Generalized compactness for finite perimeter sets and applications to the isoperimetric problem

TL;DR

This paper establishes a generalized compactness theorem for finite perimeter sets in noncompact Riemannian manifolds with bounded geometry, extending previous results and applying to isoperimetric problems.

Contribution

It extends prior compactness results to include limit manifolds at infinity, providing a more general framework for the isoperimetric problem in noncompact manifolds.

Findings

Proves a compactness theorem for finite perimeter sets with bounded volume and perimeter.

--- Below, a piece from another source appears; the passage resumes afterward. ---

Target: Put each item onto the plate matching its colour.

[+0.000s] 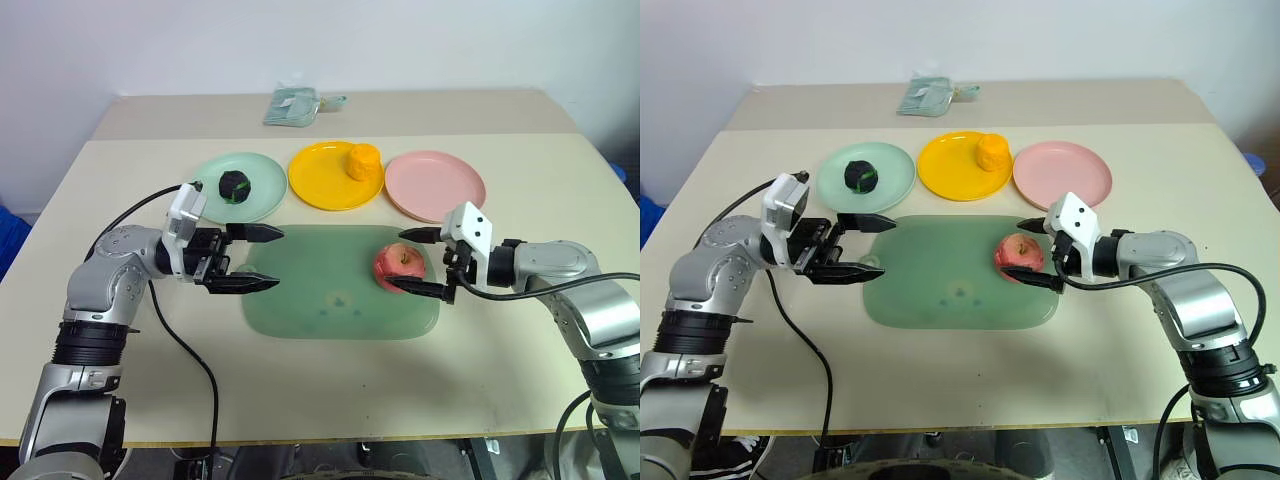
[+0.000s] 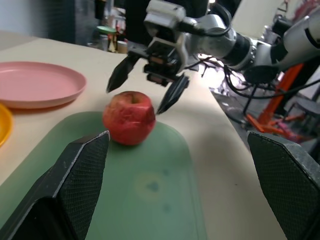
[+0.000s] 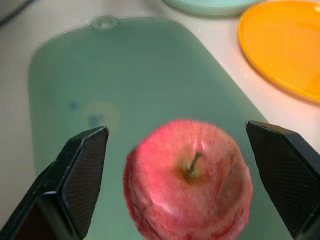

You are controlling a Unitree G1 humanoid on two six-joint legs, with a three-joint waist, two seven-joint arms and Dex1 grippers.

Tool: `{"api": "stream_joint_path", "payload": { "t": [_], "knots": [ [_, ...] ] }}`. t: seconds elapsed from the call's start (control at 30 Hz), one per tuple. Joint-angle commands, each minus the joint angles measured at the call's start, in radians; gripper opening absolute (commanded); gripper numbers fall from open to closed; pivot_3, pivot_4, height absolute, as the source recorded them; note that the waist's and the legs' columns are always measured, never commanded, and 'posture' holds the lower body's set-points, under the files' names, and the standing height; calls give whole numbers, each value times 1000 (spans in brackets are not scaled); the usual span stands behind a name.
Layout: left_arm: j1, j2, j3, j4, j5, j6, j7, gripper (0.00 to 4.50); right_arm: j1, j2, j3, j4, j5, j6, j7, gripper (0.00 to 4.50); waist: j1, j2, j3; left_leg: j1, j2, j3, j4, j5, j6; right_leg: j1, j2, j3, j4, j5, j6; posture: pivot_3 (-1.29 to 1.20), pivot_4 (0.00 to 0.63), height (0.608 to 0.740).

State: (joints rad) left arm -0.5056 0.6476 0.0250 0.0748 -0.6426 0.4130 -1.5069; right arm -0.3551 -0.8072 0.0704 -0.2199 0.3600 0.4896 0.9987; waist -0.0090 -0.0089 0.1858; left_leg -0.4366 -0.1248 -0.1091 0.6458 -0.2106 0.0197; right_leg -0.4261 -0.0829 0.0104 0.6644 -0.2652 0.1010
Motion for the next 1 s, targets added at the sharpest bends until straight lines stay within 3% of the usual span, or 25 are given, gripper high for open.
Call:
{"api": "stream_joint_path", "payload": {
  "t": [0.03, 0.07, 0.2, 0.33, 0.47, 0.57, 0.73, 0.83, 0.9, 1.0],
  "knots": [
    [-5, 4, 7, -52, -6, 9, 22, 4485, -3, -5, 24, 17, -48, -26, -4, 4500, -1, 0, 0, 0, 0, 0, 0, 0, 0, 0, 0, 0, 0, 0, 0, 0, 150, 740],
    [-6, 1, 7, -58, -7, 8, 29, 4485, -2, -5, 29, 22, -52, -17, -2, 4500, 0, 0, 0, 0, 0, 0, 0, 0, 0, 0, 0, 0, 0, 0, 0, 0, 150, 740],
    [-14, -17, 23, -63, -10, -2, 70, 4500, -12, 18, -9, 15, -20, -31, -3, 3323, 1, 0, 0, 0, 0, 0, 0, 0, 0, 0, 0, 0, 0, 0, 0, 0, 150, 740],
    [-57, -76, 63, -14, 1, -51, 172, 4500, -114, 111, -95, 87, 14, -29, -107, 3323, 0, 0, 0, 0, 0, 0, 0, 0, 0, 0, 0, 0, 0, 0, 0, 0, 150, 740],
    [-68, -112, 60, -7, 24, -86, 234, 4500, -238, 181, -148, 245, -69, -128, -276, 3323, -2, 0, 0, 0, 0, 0, 0, 3, -5, 0, 0, 0, 0, 1, 0, 0, 150, 740],
    [-69, -129, 44, 5, 71, -115, 287, 4500, -305, 196, -137, 389, -180, -211, -403, 3323, 3, 0, 0, 0, 0, 0, -1, 4, -6, -1, 0, 0, 0, 1, 0, 0, 150, 740],
    [-74, -133, 36, 69, 167, -234, 329, 4500, -356, 248, -87, 528, -263, -277, -465, 3323, -3, 0, 0, 0, 0, 1, -2, 4, -6, -1, 1, 1, 0, 1, 0, 0, 150, 740],
    [-57, -122, 45, 68, 179, -255, 337, 4500, -391, 288, -106, 585, -238, -265, -463, 4473, -8, 0, 0, 0, 0, 2, -3, 4, -7, -2, 1, 2, 0, 1, 0, 0, 150, 740],
    [-36, -113, 53, 53, 177, -259, 335, 4500, -404, 287, -89, 595, -276, -321, -474, 4473, -8, 1, 0, 0, 0, 2, -3, 4, -7, -3, 1, 3, 0, 1, 0, 0, 150, 740],
    [-9, -88, 88, 25, 132, -241, 318, 4500, -393, 313, -124, 508, -187, -356, -401, 4473, -7, 1, 1, 0, 0, 3, -3, 4, -7, -3, 1, 3, 0, 1, 0, 0, 150, 740]
  ]
}}
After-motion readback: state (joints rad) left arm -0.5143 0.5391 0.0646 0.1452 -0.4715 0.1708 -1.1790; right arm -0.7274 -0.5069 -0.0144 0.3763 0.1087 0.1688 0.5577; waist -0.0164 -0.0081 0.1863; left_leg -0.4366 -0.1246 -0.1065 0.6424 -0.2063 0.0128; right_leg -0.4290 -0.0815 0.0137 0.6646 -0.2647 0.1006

Provides a multipointed version of a key isoperimetric theorem.

Offers a simple proof of the continuity of the isoperimetric profile function.

Abstract

For a complete noncompact connected Riemannian manifold with bounded geometry, we prove a compactness result for sequences of finite perimeter sets with uniformly bounded volume and perimeter in a larger space obtained by adding limit manifolds at infinity. We extends previous results contained in [Nar14a], in such a way that the generalized existence theorem, Theorem 1 of [Nar14a] is actually a generalized compactness theorem. The suitable modifications to the arguments and statements of the results in [Nar14a] are non-trivial. As a consequence we give a multipointed version of Theorem 1.1 of [LW11], and a simple proof of the continuity of the isoperimetric profile function.